ADC protest is ill-advised – Showunmi

Otunba Segun Showunmi

A chieftain of the Peoples Democratic Party (PDP)in Ogun State and convener of The Alternative Movement, Segun Showunmi, has described the protest staged in Abuja by members of the African Democratic Congress (ADC) as ill-advised.

Members of the ADC protested on Wednesday against the derecognition of the David Mark leadership of their party by the Independent National Electoral Commission (INEC).

Those present included former Vice President Atiku Abubakar, and former governors Rotimi Amaechi, Rauf Aregbesola, Aminu Tambuwal and Rabiu Kwankwaso. Former presidential candidate Peter Obi also joined them.

Acknowledging their right to protest, Showunmi advised them not to use it as a tool to blackmail institutions into surrender.

In a statement on Thursday, he said, “Those now shouting the loudest under the banner of grievance are, in many cases, recent converts, political migrants who only just arrived, yet already demand to harvest where they neither sowed nor invested.

“This is the contradiction at the heart of the current noise from elements within the African Democratic Congress (ADC).
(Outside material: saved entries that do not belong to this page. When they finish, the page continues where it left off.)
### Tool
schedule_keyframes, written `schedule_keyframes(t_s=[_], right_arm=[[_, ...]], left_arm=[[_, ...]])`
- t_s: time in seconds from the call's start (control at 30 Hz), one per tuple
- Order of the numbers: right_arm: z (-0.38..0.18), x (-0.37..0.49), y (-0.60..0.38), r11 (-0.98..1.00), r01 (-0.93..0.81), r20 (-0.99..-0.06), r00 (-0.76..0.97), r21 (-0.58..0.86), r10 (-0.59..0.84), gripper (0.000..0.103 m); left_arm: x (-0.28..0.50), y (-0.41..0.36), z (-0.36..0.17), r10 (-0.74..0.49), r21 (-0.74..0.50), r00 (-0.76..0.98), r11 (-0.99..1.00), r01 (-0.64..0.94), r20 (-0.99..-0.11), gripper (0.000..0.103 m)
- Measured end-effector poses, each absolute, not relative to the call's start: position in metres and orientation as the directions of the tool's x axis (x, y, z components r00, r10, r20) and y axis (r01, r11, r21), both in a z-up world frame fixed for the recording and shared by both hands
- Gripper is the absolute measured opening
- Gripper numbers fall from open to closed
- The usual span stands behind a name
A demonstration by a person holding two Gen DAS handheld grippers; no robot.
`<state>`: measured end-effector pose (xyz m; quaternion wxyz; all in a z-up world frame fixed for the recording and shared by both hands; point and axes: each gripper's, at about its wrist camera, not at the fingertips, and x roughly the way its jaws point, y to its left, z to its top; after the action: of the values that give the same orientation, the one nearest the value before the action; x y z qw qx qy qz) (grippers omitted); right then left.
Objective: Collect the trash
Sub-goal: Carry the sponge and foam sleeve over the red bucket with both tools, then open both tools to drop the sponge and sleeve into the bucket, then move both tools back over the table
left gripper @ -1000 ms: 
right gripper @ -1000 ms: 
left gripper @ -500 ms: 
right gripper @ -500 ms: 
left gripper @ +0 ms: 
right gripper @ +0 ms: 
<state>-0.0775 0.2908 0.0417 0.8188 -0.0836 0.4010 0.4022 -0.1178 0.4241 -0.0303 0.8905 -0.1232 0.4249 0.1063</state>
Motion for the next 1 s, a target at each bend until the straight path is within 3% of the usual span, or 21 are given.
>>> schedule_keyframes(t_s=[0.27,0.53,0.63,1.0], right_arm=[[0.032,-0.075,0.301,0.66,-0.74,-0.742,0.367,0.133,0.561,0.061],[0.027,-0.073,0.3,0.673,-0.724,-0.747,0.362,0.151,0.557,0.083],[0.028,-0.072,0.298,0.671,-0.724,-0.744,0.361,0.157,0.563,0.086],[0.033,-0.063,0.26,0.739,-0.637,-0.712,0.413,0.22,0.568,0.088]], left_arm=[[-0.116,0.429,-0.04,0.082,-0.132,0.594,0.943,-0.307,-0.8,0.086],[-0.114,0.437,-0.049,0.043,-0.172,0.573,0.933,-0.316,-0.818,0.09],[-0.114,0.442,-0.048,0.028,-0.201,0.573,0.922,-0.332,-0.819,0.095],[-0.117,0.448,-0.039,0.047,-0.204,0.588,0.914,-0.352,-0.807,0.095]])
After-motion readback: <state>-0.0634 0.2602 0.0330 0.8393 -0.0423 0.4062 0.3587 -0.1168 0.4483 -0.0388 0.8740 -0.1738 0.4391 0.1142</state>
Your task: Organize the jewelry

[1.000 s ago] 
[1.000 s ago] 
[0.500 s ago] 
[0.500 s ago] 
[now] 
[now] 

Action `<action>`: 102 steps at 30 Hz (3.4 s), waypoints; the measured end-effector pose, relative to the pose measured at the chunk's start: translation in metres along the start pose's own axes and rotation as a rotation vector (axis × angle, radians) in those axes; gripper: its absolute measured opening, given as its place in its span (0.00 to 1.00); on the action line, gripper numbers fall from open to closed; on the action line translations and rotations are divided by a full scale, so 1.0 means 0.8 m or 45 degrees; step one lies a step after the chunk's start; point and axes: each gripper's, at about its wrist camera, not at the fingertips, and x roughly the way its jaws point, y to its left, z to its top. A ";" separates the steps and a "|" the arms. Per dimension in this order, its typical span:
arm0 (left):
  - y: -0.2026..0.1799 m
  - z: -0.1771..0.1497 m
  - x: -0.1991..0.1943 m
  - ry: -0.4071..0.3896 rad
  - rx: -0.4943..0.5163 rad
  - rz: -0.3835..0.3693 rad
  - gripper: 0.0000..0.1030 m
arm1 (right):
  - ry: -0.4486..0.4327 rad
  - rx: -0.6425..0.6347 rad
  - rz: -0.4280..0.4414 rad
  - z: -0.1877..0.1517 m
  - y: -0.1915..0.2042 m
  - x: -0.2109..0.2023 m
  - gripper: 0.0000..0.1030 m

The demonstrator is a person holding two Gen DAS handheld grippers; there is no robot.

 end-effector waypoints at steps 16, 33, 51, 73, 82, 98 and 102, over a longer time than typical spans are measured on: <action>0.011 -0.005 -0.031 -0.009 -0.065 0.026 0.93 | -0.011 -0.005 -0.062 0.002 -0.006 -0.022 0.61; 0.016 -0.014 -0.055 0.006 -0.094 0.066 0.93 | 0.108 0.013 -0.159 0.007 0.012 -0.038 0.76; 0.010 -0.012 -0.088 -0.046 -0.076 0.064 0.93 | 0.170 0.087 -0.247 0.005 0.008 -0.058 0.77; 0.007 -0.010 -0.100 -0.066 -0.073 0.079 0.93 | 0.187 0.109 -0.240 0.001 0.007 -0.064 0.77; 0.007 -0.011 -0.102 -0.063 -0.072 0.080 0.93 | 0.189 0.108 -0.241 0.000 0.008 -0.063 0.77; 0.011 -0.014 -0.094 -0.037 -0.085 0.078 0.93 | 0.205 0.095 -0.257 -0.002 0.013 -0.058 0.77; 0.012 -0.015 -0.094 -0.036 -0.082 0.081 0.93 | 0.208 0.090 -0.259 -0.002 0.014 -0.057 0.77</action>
Having plied their trade across multiple parties, often with little regard for institutional stability, they now seek to strong-arm the system into granting them legitimacy that their own processes and, in some cases, the courts have yet to validate.”

He reminded the protesters that the Independent National Electoral Commission (INEC) is not a clearing house for political desperation.

“It is not obligated to bend to street pressure, media theatrics, or the manufactured outrage of actors attempting to bypass due process. Where party constitutions are in dispute, and matters are before the courts, INEC has a duty to stand down, not cave in,” he said.

He described ADC’s action as a calculated pressure from a familiar cast of recycled politicians, long accustomed to gaming weak structures, now testing whether they can once again bend the system to their will.

Calling for the rejection of their actions, Showunmi said no country with any regard for institutional integrity allows a handful of itinerant political actors, however loud, to destabilise its processes.

“You do not reward indiscipline with recognition. You do not resolve internal incoherence through external intimidation. And you certainly do not permit those who ignored the rules yesterday to dictate outcomes today,” he said.

To address grievances, the PDP chieftain urged them to follow the party’s constitution, submit to the courts, and earn legitimacy through process, not protest.

“Anything else is not democracy; it is opportunism dressed up as agitation.

“The line must hold. Institutions must not blink. And those who seek shortcuts must be prepared to confront the consequences of their own choices,” he said.